Perspective. Not only is it extremely beneficial when examining your childhood,
but it also pretty much catalysed the Renaissance. Remarkably, humans spent
millenia plodding around this planet without a systematic approach to
realistically representing the world around them onto a flat surface. Over the
course of the last thousand years, however, a Muslim scientist’s
resarch into vision made its way to an Italian painter, who revolutionised his
craft. This shared knowledge traversed the globe over the ensuing centuries,
eventually reaching my mother, who, perhaps alarmed by my cubist tendencies,
spent an evening with me in early January explaining such concepts as proportion and
vanishing points.
She demonstrated these techniques to me by drawing a house that, if memory serves
me correctly, looked significantly better than the mimetic depiction I subquently mustered.
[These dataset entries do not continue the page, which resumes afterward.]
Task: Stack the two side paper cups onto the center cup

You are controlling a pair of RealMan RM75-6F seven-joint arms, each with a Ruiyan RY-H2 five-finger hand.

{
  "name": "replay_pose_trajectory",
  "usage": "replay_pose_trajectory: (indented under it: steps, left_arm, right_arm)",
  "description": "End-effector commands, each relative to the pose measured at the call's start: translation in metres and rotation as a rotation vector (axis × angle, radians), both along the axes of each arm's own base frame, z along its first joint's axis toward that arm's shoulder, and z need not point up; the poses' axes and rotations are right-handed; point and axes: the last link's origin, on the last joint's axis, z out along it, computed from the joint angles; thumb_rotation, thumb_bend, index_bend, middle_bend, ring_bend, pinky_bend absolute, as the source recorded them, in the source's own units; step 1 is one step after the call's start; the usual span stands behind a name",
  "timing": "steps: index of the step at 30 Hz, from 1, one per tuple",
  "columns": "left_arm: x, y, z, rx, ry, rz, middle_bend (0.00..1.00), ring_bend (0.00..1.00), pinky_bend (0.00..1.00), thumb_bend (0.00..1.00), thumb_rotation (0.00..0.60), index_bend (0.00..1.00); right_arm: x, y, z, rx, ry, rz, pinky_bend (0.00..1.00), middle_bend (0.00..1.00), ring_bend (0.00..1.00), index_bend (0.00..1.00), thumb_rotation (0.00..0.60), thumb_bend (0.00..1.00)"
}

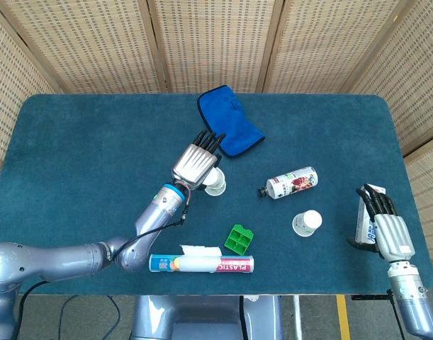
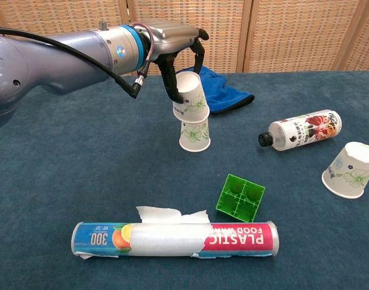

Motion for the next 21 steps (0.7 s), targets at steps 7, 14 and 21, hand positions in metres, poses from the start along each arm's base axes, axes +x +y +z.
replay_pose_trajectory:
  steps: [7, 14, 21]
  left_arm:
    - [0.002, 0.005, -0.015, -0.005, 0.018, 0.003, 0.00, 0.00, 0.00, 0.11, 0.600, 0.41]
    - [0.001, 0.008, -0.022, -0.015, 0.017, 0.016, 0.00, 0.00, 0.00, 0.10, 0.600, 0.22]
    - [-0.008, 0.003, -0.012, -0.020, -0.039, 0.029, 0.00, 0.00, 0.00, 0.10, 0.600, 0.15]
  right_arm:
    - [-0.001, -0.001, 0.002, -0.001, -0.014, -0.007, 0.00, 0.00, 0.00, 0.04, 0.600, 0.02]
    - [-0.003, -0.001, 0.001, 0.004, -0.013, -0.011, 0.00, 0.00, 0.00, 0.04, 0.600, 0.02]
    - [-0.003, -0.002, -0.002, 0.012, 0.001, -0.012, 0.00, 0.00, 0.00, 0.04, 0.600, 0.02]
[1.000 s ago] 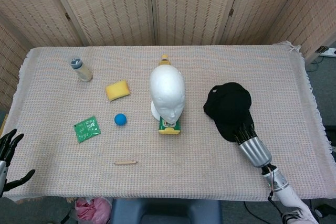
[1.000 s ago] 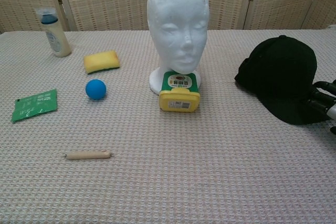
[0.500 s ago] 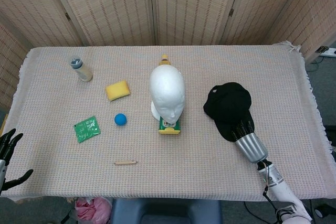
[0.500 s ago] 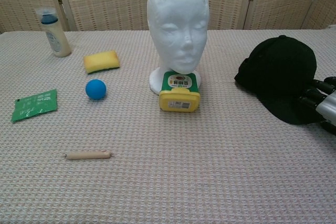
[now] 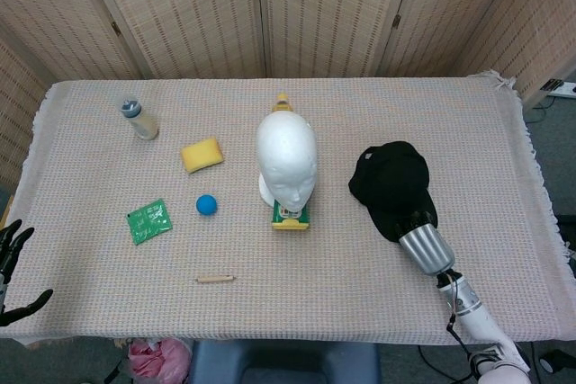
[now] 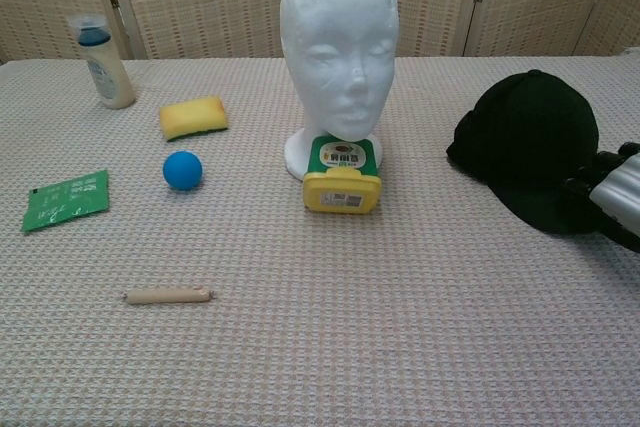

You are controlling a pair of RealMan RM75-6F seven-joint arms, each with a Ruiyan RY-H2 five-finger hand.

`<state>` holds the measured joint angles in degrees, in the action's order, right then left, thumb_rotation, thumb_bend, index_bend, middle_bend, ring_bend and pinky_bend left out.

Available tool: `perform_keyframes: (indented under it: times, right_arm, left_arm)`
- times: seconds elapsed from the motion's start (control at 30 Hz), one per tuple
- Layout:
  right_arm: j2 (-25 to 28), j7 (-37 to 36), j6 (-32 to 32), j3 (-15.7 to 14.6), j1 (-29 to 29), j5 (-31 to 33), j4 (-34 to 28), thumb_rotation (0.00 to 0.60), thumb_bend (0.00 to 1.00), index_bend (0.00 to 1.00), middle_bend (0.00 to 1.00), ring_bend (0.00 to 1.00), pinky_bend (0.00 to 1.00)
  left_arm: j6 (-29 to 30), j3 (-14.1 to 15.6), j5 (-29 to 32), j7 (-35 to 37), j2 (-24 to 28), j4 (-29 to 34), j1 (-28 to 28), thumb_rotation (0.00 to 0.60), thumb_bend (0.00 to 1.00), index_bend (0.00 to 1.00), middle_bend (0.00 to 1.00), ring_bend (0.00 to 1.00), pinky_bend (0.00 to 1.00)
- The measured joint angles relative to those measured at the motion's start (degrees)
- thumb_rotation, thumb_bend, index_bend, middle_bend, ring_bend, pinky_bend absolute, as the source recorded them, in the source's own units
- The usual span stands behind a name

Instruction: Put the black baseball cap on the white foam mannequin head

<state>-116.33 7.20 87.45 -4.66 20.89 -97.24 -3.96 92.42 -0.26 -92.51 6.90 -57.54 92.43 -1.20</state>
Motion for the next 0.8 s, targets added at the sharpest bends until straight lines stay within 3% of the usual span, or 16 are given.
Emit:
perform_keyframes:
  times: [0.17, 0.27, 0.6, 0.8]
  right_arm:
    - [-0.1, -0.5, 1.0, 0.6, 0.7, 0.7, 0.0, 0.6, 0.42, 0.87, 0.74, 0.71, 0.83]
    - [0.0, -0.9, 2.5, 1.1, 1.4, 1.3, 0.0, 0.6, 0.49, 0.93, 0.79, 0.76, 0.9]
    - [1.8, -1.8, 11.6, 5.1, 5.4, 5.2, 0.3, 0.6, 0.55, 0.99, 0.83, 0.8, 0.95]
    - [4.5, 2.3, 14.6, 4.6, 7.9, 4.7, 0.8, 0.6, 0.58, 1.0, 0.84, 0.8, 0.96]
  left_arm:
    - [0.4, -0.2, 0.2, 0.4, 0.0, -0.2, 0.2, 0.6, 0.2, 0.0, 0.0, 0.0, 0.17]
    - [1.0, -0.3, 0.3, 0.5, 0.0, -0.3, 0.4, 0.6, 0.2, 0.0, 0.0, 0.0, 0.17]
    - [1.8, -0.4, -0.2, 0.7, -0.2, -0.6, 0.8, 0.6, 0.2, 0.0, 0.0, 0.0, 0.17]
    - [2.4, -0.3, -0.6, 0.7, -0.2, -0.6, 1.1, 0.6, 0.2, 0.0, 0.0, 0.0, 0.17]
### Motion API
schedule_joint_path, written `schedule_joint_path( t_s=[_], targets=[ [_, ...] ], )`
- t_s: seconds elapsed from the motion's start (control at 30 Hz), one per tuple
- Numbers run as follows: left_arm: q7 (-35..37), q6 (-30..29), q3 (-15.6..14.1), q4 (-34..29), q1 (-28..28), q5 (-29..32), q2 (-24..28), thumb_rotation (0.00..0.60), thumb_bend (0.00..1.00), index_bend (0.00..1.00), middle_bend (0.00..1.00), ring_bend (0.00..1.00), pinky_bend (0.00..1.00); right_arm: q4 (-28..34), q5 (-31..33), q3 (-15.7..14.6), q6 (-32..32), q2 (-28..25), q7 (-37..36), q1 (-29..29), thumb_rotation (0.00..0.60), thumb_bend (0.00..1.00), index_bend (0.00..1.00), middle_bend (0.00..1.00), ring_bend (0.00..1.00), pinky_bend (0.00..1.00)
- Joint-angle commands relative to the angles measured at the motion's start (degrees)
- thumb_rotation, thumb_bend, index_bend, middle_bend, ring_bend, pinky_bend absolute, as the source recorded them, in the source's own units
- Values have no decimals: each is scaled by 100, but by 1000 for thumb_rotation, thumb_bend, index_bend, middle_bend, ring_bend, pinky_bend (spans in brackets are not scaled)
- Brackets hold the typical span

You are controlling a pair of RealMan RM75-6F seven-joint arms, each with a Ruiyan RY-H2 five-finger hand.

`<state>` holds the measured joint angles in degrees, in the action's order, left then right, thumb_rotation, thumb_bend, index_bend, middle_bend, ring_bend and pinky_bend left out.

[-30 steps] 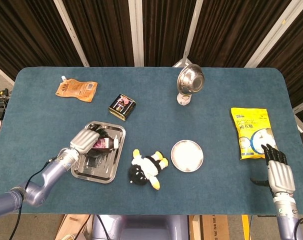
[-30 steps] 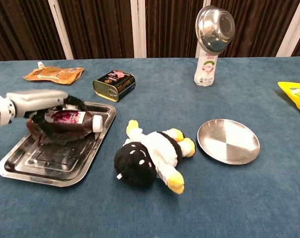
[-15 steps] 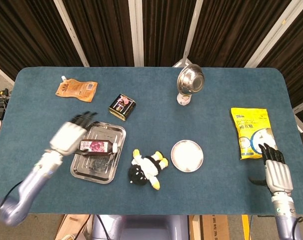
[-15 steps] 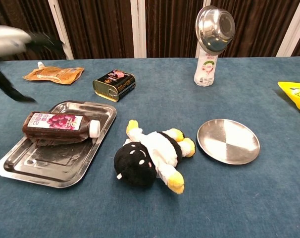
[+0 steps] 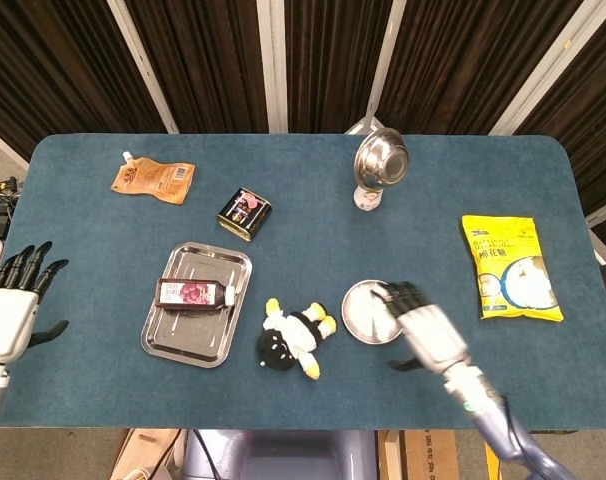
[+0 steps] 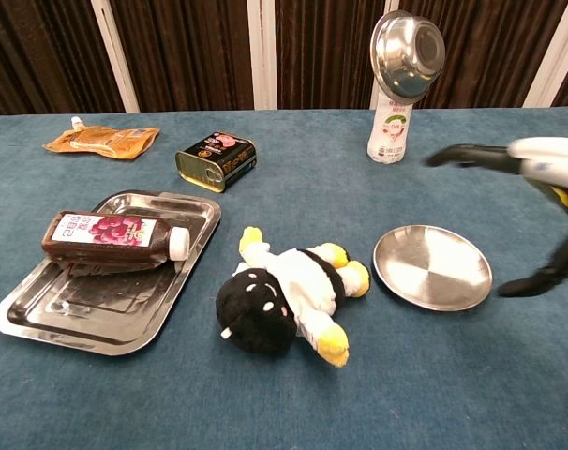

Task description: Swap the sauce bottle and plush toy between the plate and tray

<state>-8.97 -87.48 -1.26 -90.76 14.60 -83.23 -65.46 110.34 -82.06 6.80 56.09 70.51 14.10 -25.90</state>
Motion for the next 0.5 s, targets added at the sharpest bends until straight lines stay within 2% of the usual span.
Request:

Nevertheless, I was eager to show off my newfound skills as soon as possible. Despite its flaws,
it is not nearly as jarring as the Satire on False Perspective.
William Hogarth’s Satire on False Perpsective briefly calms you with dainty pastoral imagery right until it melts your mind!
Yesterday the Buffalo Bills were losing to the Houston Oilers 35 to 3 at halftime, but in the second half then the Bills
got one touchdown and then it was 10 to 35 and 3 more made it 38 to 35 and then the Oilers scored a field goal that was 38 to 38.
It went into overtime the Bills scored a field and won the game! I was the greatest come-back in the history of the NFL.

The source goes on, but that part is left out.